===== Given data

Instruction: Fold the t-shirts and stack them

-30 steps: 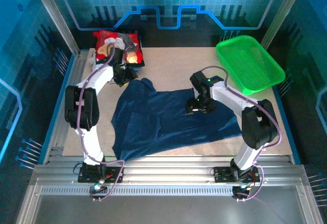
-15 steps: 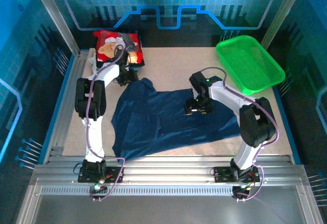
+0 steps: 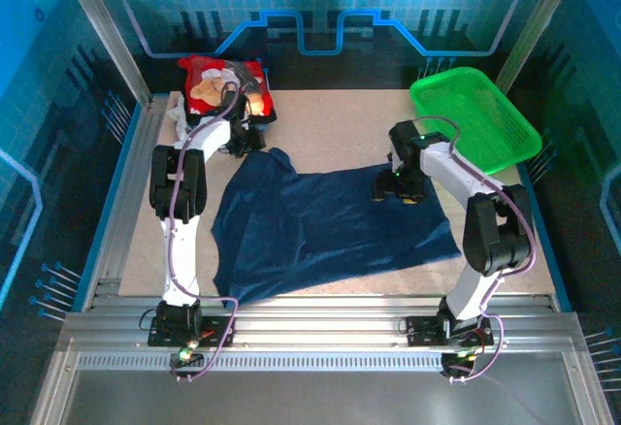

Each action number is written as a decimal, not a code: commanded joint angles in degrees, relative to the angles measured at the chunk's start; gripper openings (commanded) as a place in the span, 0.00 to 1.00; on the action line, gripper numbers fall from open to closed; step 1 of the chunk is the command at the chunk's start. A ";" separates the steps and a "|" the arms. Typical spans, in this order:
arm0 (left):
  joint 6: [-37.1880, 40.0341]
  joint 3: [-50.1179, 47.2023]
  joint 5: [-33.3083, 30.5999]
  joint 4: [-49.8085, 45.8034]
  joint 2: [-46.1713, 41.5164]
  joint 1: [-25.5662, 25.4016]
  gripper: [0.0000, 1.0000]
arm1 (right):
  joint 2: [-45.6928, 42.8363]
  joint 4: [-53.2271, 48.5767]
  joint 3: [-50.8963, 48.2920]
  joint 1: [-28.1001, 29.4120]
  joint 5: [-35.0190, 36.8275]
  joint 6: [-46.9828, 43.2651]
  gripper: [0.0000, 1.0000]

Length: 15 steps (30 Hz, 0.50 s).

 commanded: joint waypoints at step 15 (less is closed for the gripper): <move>4.17 -6.15 2.45 -0.66 -9.66 1.99 0.00 | 5.22 -2.48 9.67 -10.43 2.35 -1.24 0.75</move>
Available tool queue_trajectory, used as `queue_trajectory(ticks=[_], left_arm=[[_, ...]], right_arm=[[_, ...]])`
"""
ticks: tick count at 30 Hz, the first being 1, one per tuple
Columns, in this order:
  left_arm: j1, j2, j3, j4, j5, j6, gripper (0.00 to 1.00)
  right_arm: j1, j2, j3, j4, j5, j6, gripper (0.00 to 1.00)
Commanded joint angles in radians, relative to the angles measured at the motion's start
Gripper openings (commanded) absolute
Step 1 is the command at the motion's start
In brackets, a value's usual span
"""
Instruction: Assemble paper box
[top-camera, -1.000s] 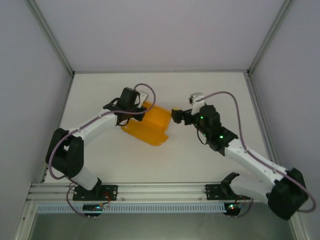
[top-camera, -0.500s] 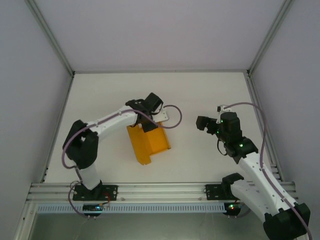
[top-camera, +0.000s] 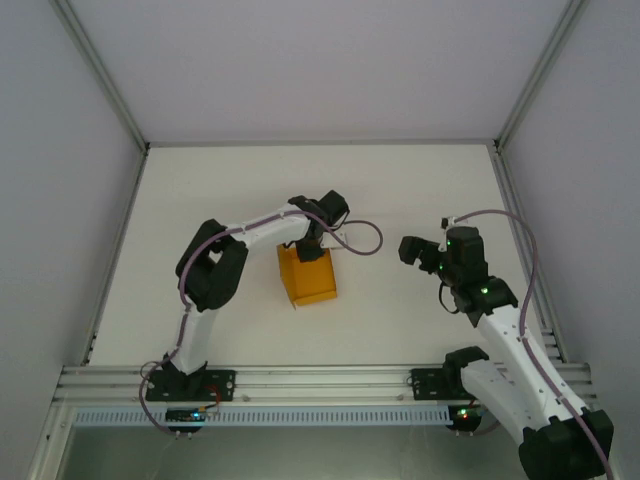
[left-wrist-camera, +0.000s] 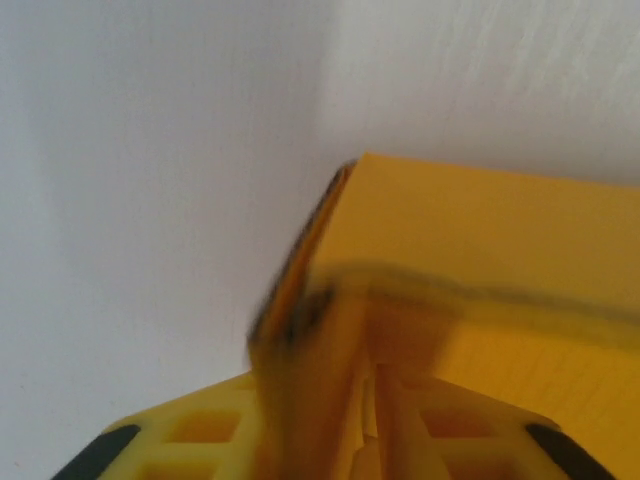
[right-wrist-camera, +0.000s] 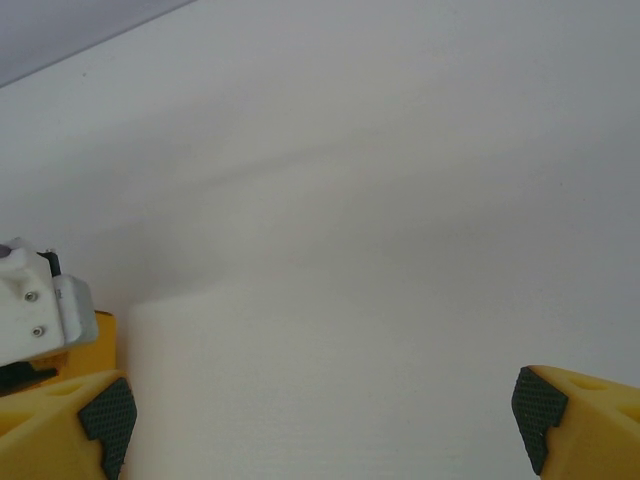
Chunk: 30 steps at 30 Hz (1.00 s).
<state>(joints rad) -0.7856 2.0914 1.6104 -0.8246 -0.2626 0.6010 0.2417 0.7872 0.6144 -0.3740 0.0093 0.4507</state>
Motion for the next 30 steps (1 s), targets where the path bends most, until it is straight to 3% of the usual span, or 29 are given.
queue_trajectory(ticks=[1,7,9,16,21,25,30], left_arm=[[-0.003,-0.006,0.051,-0.063,-0.002,0.021,0.46],[-0.004,-0.053,0.062,-0.038,0.073,0.019,0.70],[-0.004,-0.067,0.070,-0.025,0.078,0.012,1.00],[0.004,-0.192,0.085,0.156,0.025,-0.070,1.00],[0.023,-0.273,0.183,0.230,-0.104,-0.360,0.99],[0.105,-0.374,0.168,0.216,-0.101,-0.562,1.00],[0.246,-0.536,-0.044,0.235,-0.052,-0.720,1.00]], right_arm=[[-0.017,-0.008,-0.010,-0.015,-0.024,0.014,0.99],[-0.036,-0.008,-0.021,0.001,-0.035,0.020,0.99],[-0.040,-0.007,-0.021,0.002,-0.046,0.014,0.99],[-0.042,0.005,0.003,-0.012,-0.014,-0.004,0.99],[-0.034,0.054,0.039,0.005,-0.025,-0.056,0.99],[0.023,0.170,0.096,0.058,-0.092,-0.175,0.99],[0.154,0.462,0.277,0.065,-0.227,-0.459,0.99]])
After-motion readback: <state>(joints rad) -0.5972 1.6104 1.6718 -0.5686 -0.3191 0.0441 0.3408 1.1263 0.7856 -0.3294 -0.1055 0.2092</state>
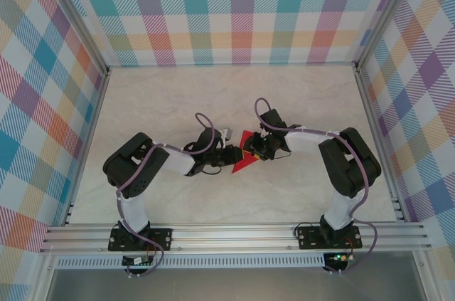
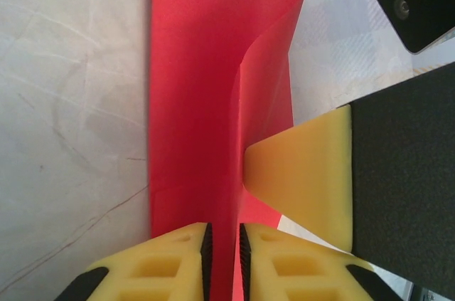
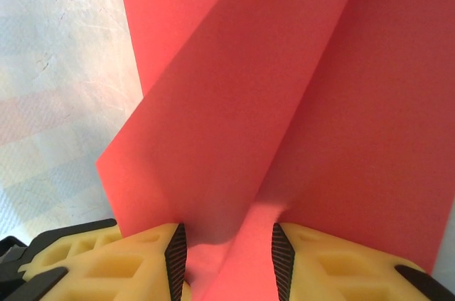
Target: Fold a paper plane with a square sheet of paper (pick it up from the middle)
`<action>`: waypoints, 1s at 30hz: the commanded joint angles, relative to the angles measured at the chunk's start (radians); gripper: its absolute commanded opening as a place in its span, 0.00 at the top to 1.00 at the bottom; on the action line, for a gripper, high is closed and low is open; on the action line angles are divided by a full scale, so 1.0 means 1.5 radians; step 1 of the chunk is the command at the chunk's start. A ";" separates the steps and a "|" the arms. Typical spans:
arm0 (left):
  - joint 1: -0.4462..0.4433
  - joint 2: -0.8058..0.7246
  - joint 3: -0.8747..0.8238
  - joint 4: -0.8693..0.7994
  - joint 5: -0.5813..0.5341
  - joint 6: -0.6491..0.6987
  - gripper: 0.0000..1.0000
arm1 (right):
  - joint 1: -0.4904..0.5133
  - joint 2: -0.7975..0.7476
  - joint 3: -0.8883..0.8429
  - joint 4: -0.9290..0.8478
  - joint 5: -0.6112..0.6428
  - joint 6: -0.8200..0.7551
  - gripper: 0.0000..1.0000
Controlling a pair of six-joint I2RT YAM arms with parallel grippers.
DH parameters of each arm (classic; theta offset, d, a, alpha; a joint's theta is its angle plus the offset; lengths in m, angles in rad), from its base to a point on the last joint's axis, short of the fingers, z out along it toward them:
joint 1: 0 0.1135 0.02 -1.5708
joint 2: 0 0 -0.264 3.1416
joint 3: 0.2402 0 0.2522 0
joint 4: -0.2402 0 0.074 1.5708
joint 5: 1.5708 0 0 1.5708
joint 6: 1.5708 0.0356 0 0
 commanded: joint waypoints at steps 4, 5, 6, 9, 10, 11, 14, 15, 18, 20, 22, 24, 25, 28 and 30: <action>0.004 0.022 0.017 -0.004 0.038 0.005 0.86 | 0.003 -0.013 -0.011 0.011 -0.002 0.003 0.61; 0.004 0.022 0.016 -0.003 0.041 0.003 0.87 | 0.003 -0.016 -0.011 0.008 0.000 0.001 0.61; 0.005 0.021 0.016 -0.002 0.043 0.002 0.87 | 0.003 -0.019 -0.010 0.005 0.002 -0.002 0.61; 0.005 0.020 0.016 -0.002 0.050 -0.003 0.89 | 0.003 -0.022 -0.009 -0.004 0.009 -0.008 0.61; 0.005 0.021 0.017 -0.002 0.050 -0.005 0.89 | 0.003 -0.021 -0.009 -0.006 0.011 -0.009 0.61; 0.006 0.022 0.017 -0.001 0.051 -0.007 0.90 | 0.003 -0.019 -0.009 -0.007 0.012 -0.010 0.61; 0.008 0.026 0.016 -0.001 0.048 -0.011 0.91 | 0.003 -0.010 -0.008 -0.008 0.012 -0.014 0.61; 0.008 0.027 0.016 -0.001 0.046 -0.014 0.91 | 0.003 -0.007 -0.007 -0.009 0.012 -0.016 0.62; 0.011 0.026 0.014 -0.002 0.044 -0.017 0.91 | 0.003 0.000 -0.004 -0.013 0.018 -0.020 0.62; 0.012 0.023 0.013 -0.002 0.045 -0.019 0.90 | 0.003 0.005 -0.004 -0.017 0.023 -0.018 0.62; 0.013 0.016 0.010 -0.005 0.045 -0.021 0.89 | 0.003 0.009 -0.003 -0.022 0.030 -0.016 0.62; 0.014 0.006 0.007 -0.006 0.046 -0.022 0.88 | 0.003 0.014 -0.001 -0.026 0.034 -0.010 0.62; 0.015 0.003 0.004 -0.007 0.047 -0.025 0.87 | 0.003 0.016 -0.001 -0.028 0.036 -0.007 0.62; 0.015 -0.007 -0.005 -0.009 0.051 -0.030 0.84 | 0.003 0.023 0.003 -0.036 0.041 0.000 0.61; 0.016 -0.015 -0.014 -0.009 0.053 -0.033 0.84 | 0.003 0.026 0.005 -0.042 0.045 0.003 0.61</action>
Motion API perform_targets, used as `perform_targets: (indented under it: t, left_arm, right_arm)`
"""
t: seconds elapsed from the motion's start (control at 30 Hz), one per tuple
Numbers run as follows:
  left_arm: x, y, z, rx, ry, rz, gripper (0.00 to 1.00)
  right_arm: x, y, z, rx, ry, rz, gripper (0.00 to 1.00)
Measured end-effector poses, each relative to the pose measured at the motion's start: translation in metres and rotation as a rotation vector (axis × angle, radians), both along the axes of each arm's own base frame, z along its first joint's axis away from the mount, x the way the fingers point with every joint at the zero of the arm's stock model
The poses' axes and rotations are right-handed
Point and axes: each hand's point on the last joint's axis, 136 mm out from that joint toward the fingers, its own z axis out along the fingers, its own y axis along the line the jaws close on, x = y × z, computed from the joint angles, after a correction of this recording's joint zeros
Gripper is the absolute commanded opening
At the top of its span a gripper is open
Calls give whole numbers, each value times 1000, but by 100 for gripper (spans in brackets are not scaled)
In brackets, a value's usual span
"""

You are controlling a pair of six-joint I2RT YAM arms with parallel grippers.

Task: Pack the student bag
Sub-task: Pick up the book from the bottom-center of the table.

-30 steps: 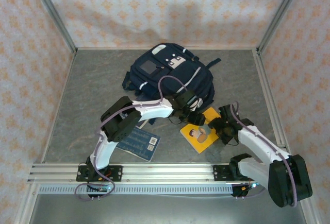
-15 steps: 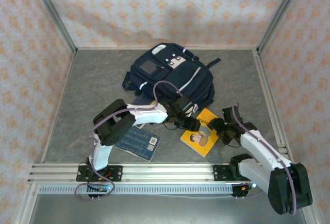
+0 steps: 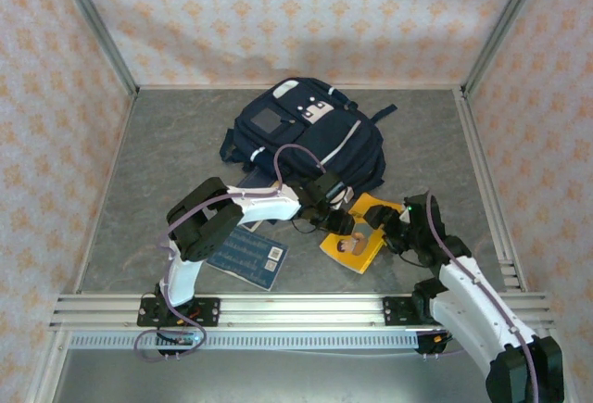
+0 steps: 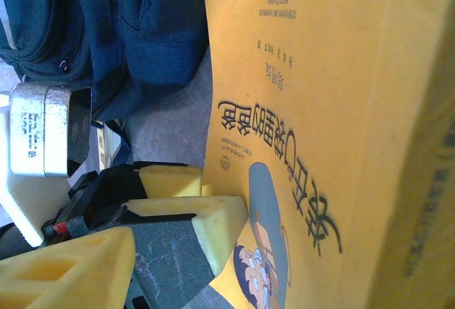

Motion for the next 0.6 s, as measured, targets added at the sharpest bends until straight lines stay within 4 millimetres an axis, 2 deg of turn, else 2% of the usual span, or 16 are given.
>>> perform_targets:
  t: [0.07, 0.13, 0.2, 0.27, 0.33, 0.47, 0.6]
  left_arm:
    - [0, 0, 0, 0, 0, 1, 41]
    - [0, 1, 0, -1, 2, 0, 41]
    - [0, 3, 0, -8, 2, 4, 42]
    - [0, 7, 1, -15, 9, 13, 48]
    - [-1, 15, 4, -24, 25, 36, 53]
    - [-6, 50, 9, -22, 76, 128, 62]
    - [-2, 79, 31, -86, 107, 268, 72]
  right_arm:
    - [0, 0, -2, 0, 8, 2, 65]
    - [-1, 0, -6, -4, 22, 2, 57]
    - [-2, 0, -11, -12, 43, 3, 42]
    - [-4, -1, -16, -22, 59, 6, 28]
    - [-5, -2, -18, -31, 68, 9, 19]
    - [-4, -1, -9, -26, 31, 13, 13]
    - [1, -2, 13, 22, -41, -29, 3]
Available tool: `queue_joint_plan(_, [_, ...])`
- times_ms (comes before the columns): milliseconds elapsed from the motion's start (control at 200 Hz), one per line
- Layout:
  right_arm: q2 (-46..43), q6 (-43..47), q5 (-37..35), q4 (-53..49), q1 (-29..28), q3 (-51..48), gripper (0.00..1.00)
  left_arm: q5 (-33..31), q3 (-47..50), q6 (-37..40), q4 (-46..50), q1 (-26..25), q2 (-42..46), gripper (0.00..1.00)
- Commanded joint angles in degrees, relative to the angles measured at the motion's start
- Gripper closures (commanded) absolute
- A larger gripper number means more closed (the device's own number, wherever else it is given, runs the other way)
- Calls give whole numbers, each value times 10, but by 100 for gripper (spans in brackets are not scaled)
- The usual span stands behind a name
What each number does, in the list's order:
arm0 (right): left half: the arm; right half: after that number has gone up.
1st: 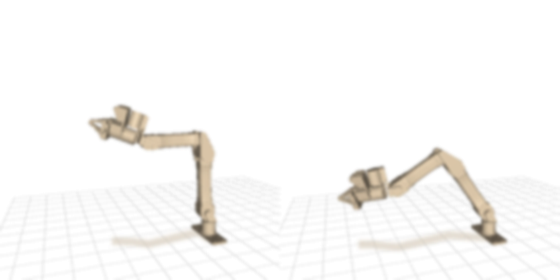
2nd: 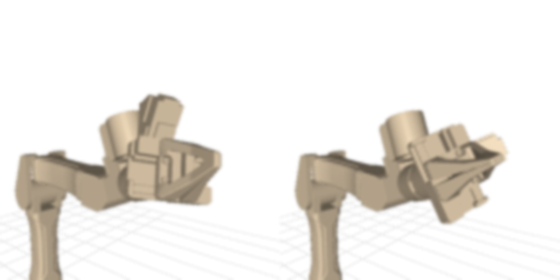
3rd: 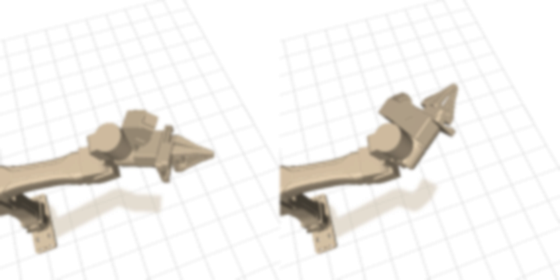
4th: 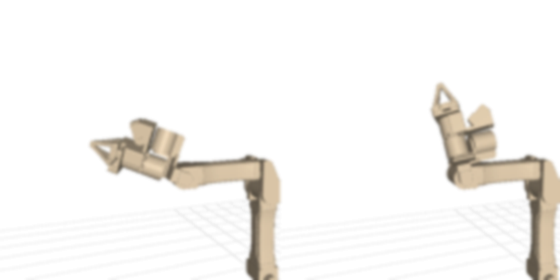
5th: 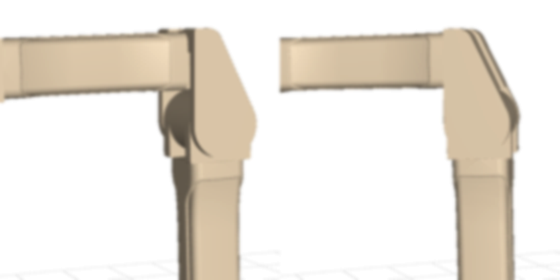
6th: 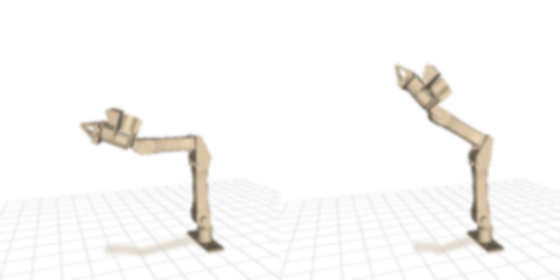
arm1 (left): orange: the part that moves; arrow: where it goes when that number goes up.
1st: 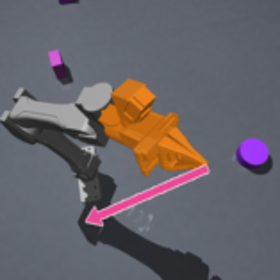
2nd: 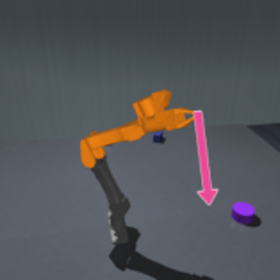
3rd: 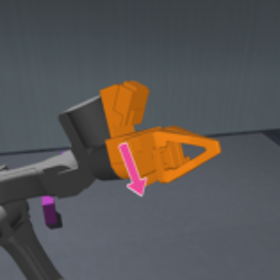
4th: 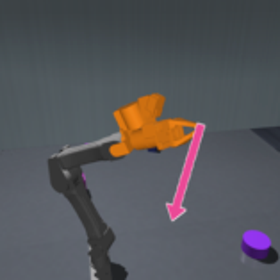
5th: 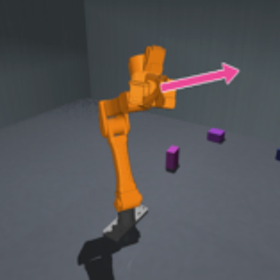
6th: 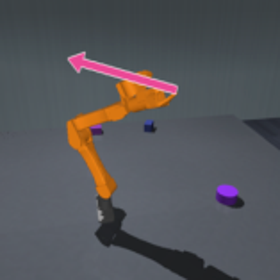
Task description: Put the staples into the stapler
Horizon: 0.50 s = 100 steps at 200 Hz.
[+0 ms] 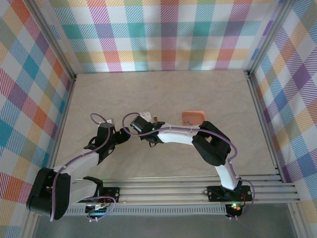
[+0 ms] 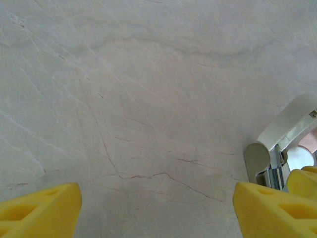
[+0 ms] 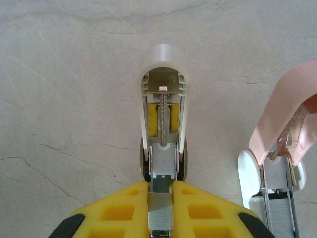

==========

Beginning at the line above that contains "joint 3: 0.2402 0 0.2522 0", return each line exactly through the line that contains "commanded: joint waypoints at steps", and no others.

— Solution to this exercise —
joint 3: 0.2402 0 0.2522 0
joint 4: -0.2402 0 0.074 1.5708
joint 5: 1.5708 0 0 1.5708
joint 6: 1.5708 0.0356 0 0
 commanded: joint waypoints at steps 4, 5, 6, 9, 10, 11, 14, 15, 18, 20, 22, 24, 25, 28 and 30: <action>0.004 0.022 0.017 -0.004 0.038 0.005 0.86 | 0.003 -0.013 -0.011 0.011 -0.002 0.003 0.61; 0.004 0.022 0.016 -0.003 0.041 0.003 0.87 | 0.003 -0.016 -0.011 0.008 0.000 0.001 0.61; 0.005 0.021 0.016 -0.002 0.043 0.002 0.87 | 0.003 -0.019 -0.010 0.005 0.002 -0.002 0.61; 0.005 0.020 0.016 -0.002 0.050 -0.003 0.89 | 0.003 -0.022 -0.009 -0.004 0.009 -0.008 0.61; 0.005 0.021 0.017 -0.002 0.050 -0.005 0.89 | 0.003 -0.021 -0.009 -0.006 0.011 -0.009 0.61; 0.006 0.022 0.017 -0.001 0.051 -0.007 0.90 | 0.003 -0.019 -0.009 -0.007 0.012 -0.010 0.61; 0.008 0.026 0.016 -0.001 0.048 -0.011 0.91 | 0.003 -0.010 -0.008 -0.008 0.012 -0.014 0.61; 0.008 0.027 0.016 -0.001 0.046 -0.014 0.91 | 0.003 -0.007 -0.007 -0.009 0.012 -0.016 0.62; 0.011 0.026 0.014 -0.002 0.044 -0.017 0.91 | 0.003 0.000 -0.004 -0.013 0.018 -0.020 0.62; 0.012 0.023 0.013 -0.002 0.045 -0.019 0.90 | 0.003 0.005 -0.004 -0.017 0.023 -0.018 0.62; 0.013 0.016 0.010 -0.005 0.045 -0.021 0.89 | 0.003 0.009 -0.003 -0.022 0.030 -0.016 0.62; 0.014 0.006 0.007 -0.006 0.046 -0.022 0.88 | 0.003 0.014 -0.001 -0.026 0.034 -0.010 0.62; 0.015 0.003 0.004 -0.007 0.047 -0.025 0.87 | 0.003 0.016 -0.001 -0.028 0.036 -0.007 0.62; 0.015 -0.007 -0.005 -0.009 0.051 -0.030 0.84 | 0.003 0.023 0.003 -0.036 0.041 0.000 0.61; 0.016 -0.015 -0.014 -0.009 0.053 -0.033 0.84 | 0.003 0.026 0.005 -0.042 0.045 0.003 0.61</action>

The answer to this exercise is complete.